La descripción que hizo su ministro de Asuntos Exteriores de las quejas de Etiopía contra Eritrea, junto con sus comentarios finales sobre cómo son “dos estados que tienen prácticamente un solo pueblo”, se asemeja al artículo de Putin “Sobre la unidad histórica de rusos y ucranianos”, publicado siete meses antes de la operación especial.
A mediados de noviembre , el ministro de Asuntos Exteriores de Etiopía, el Dr. Gedion Timothewos, pronunció un discurso detallado ante miembros del cuerpo diplomático sobre las tensiones de su país con Eritrea. Es fundamental difundir ampliamente la información que compartió, ya que sugiere que podría estallar otra guerra provocada por Eritrea. Comenzó aclarando que la búsqueda pacífica de Etiopía por obtener acceso al mar El acceso no es la causa de estas tensiones, como lo demuestra la hostilidad eritrea a finales de la década de 1990, antes de que se planteara este tema.
En ese sentido, su guerra de 1998 a 2000 no se libró por la frontera, como muchos observadores concluyeron superficialmente, sino que estuvo impulsada por cinco factores subyacentes que siguen siendo relevantes hoy en día, cuyo diagnóstico erróneo «podría dar lugar a soluciones equivocadas e inútiles» para resolver sus tensiones actuales. El primero es la continua injerencia de Eritrea en los asuntos etíopes tras su independencia, mientras que el segundo es que el presidente Isaias Afweri permitiera que su país se convirtiera en un instrumento de terceros con intereses antietíopes.

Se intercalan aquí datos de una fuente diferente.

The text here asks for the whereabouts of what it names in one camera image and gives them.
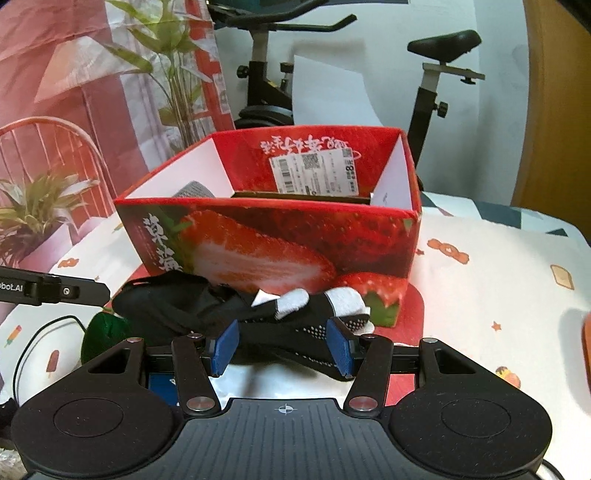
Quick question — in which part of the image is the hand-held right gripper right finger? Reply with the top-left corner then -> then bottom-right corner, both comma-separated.
325,318 -> 504,413

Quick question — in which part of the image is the black cloth bundle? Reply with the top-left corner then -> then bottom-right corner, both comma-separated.
112,271 -> 259,346

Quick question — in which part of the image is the wooden headboard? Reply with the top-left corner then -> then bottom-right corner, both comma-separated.
509,0 -> 591,234

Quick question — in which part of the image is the green mesh pouf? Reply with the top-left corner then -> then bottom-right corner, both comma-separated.
80,311 -> 136,366

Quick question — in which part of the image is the black white dotted sock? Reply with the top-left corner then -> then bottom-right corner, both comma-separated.
240,285 -> 374,381
231,287 -> 311,344

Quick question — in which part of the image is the teal geometric print sheet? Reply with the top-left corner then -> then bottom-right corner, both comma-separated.
421,190 -> 591,237

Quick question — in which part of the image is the white foam board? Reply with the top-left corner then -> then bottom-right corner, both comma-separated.
291,54 -> 385,128

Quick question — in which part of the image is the grey knitted cloth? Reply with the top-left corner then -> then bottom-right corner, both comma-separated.
170,181 -> 221,199

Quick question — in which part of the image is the red strawberry print box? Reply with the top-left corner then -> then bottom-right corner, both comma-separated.
114,126 -> 424,297

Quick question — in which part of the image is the blue packet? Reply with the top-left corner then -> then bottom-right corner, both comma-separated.
148,373 -> 182,408

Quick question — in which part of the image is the black exercise bike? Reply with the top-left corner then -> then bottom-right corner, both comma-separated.
205,0 -> 486,191

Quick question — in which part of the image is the black cable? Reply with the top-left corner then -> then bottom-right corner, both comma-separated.
13,315 -> 89,403

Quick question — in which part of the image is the printed backdrop cloth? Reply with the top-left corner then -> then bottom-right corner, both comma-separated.
0,0 -> 237,296

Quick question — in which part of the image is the white candy print blanket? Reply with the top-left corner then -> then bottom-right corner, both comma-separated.
0,203 -> 591,480

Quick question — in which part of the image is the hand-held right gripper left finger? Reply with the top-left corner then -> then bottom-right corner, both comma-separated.
85,319 -> 242,415

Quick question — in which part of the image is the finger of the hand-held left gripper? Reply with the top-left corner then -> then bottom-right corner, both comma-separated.
37,272 -> 112,307

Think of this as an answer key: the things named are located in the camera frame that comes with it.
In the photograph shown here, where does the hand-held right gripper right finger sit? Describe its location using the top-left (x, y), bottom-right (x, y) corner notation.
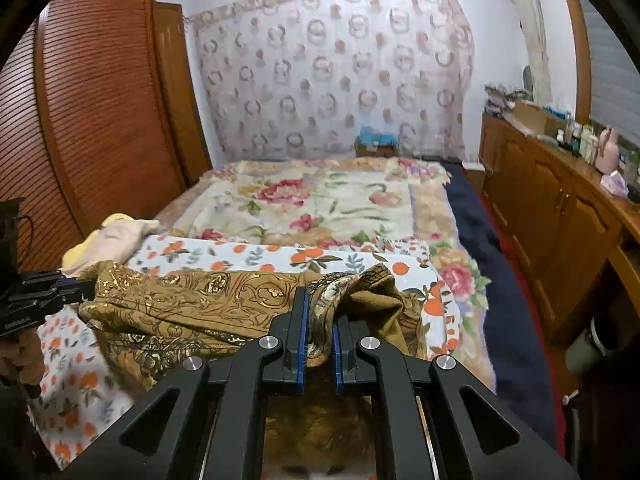
top-left (331, 317), bottom-right (581, 480)

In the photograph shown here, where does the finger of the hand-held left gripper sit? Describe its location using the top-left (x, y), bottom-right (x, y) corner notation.
top-left (55, 272), bottom-right (98, 306)

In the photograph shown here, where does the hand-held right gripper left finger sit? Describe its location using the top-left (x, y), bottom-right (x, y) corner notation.
top-left (60, 285), bottom-right (311, 480)

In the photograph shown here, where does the brown gold-printed garment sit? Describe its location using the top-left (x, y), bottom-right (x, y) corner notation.
top-left (77, 260), bottom-right (431, 468)

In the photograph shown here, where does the stack of folded clothes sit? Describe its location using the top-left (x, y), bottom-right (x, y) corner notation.
top-left (484, 84), bottom-right (531, 113)

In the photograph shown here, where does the person's left hand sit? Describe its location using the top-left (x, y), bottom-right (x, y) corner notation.
top-left (0, 332), bottom-right (47, 392)

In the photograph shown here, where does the yellow pillow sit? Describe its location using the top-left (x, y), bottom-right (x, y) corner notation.
top-left (62, 212), bottom-right (136, 268)

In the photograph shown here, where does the pale pink pillow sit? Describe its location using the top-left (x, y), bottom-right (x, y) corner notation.
top-left (82, 219), bottom-right (162, 266)

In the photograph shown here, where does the orange-print white sheet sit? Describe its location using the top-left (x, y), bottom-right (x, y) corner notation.
top-left (32, 234), bottom-right (463, 471)

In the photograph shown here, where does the floral blanket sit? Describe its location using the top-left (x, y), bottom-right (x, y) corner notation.
top-left (155, 157), bottom-right (493, 391)

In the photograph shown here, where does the dark blue bed sheet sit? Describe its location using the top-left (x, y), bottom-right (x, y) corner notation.
top-left (442, 162), bottom-right (558, 446)

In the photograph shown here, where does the wooden louvred wardrobe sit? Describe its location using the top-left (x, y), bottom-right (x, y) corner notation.
top-left (0, 0), bottom-right (213, 271)

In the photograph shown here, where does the brown cardboard box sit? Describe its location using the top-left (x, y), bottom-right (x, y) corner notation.
top-left (354, 142), bottom-right (398, 158)

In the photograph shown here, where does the teal cloth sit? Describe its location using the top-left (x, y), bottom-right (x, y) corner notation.
top-left (359, 125), bottom-right (398, 147)

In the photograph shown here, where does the wooden cabinet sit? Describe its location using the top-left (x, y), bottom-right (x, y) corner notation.
top-left (480, 112), bottom-right (640, 346)

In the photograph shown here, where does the grey bucket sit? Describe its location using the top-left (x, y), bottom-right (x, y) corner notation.
top-left (565, 317), bottom-right (618, 376)

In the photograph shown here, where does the open cardboard box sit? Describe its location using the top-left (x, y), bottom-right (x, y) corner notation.
top-left (512, 100), bottom-right (568, 136)

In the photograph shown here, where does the cluster of small bottles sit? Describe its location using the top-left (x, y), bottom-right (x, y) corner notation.
top-left (555, 120), bottom-right (601, 163)

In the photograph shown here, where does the pink tissue pack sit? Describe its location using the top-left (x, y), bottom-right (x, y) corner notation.
top-left (600, 172), bottom-right (630, 196)

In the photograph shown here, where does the pink kettle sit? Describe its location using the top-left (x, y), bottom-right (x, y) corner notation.
top-left (595, 127), bottom-right (621, 175)

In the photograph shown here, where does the beige hanging curtain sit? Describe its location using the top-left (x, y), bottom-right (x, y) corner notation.
top-left (510, 0), bottom-right (551, 96)

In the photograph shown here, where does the grey window blind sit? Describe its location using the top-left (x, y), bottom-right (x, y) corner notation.
top-left (580, 0), bottom-right (640, 151)

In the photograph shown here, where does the ring-patterned sheer curtain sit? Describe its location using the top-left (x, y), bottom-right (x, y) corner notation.
top-left (187, 0), bottom-right (476, 166)

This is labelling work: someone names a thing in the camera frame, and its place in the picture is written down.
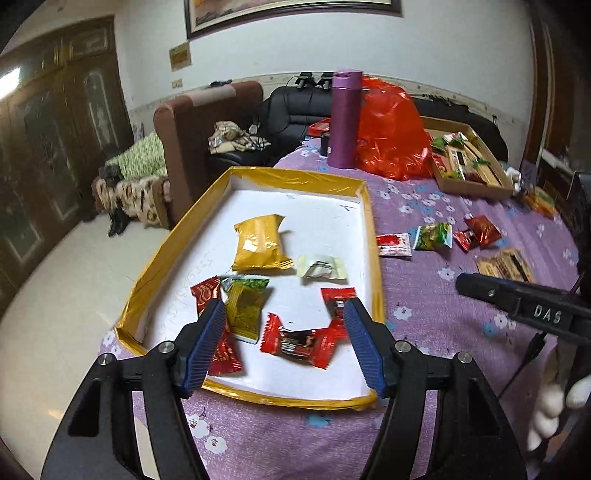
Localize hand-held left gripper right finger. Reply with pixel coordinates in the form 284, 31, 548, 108
344, 298, 527, 480

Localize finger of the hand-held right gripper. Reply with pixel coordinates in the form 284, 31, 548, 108
456, 272, 591, 344

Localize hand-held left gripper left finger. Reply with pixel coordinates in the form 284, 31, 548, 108
41, 299, 228, 480

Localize tan striped snack packet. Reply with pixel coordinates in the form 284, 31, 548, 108
476, 248, 537, 283

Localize shiny red snack packet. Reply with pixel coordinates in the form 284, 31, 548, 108
465, 215, 502, 250

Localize small red and black candy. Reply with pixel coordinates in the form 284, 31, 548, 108
452, 229, 478, 253

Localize red and white snack packet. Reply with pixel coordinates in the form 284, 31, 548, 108
376, 233, 413, 258

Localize gold-rimmed cardboard tray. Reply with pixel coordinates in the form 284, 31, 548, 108
115, 166, 385, 412

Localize person's right hand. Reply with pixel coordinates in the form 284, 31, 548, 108
526, 371, 591, 455

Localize red gold-swirl snack packet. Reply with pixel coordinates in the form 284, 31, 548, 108
191, 276, 243, 377

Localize gold and green snack packet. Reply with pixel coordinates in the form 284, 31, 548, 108
221, 274, 271, 344

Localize purple floral tablecloth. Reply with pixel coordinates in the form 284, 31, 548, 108
99, 136, 585, 480

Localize white candy wrapper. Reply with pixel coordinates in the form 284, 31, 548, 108
296, 255, 348, 281

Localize orange snack packet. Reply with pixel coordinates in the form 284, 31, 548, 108
522, 187, 557, 220

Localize yellow snack packet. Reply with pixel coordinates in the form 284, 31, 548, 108
232, 213, 295, 273

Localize brown cardboard box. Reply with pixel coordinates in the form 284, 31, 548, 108
418, 116, 515, 200

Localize pile of assorted snack packets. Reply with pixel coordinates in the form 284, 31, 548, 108
431, 131, 504, 188

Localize black boots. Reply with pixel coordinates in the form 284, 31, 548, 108
107, 208, 133, 237

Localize brown spotted blanket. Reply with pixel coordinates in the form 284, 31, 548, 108
92, 175, 171, 229

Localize green patterned blanket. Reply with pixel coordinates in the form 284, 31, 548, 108
104, 131, 168, 178

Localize red plastic bag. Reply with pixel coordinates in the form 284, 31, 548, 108
355, 76, 435, 182

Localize plaid cloth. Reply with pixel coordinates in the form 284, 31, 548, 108
208, 120, 273, 155

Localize brown armchair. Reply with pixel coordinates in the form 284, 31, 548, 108
153, 80, 265, 232

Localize purple thermos bottle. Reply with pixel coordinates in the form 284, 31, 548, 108
327, 69, 363, 169

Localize wooden cabinet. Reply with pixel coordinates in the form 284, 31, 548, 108
0, 16, 134, 319

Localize black leather sofa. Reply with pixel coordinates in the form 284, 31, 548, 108
205, 84, 509, 171

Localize framed painting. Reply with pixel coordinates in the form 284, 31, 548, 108
184, 0, 403, 40

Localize thin black cable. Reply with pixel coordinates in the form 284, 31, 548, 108
496, 332, 546, 400

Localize wooden door frame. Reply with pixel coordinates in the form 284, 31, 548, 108
526, 14, 557, 160

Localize yellow wall plaque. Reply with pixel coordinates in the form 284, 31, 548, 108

La “Doctrina de Isaías” es el tercer factor, que Gedion describió como la creencia implícita del líder eritreo de que “la continuidad de Eritrea como Estado soberano depende de la inseguridad de Etiopía”. Afirmó que “se trata de una doctrina que surge de la imitación de quienes pretenden instrumentalizar a Eritrea como un instrumento contra Etiopía”. El siguiente factor en su lista es lo que denomina el “síndrome de Nakfa”, que toma su nombre de una famosa victoria eritrea durante la guerra civil que duró tres décadas.
Se trata de una condición psicológica de las élites gobernantes eritreas, incapaces y reacias a desaprender y superar las conductas de sus años de guerrilla. Esto ha derivado, a nivel interno, en la imposición del servicio militar indefinido a toda la sociedad eritrea, resultando en una virtual esclavitud moderna… Por lo tanto, al carecer de las consideraciones económicas básicas que limitan a los gobiernos convencionales, el gobierno eritreo tiene vía libre para dedicarse a tiempo completo a sembrar la discordia regional.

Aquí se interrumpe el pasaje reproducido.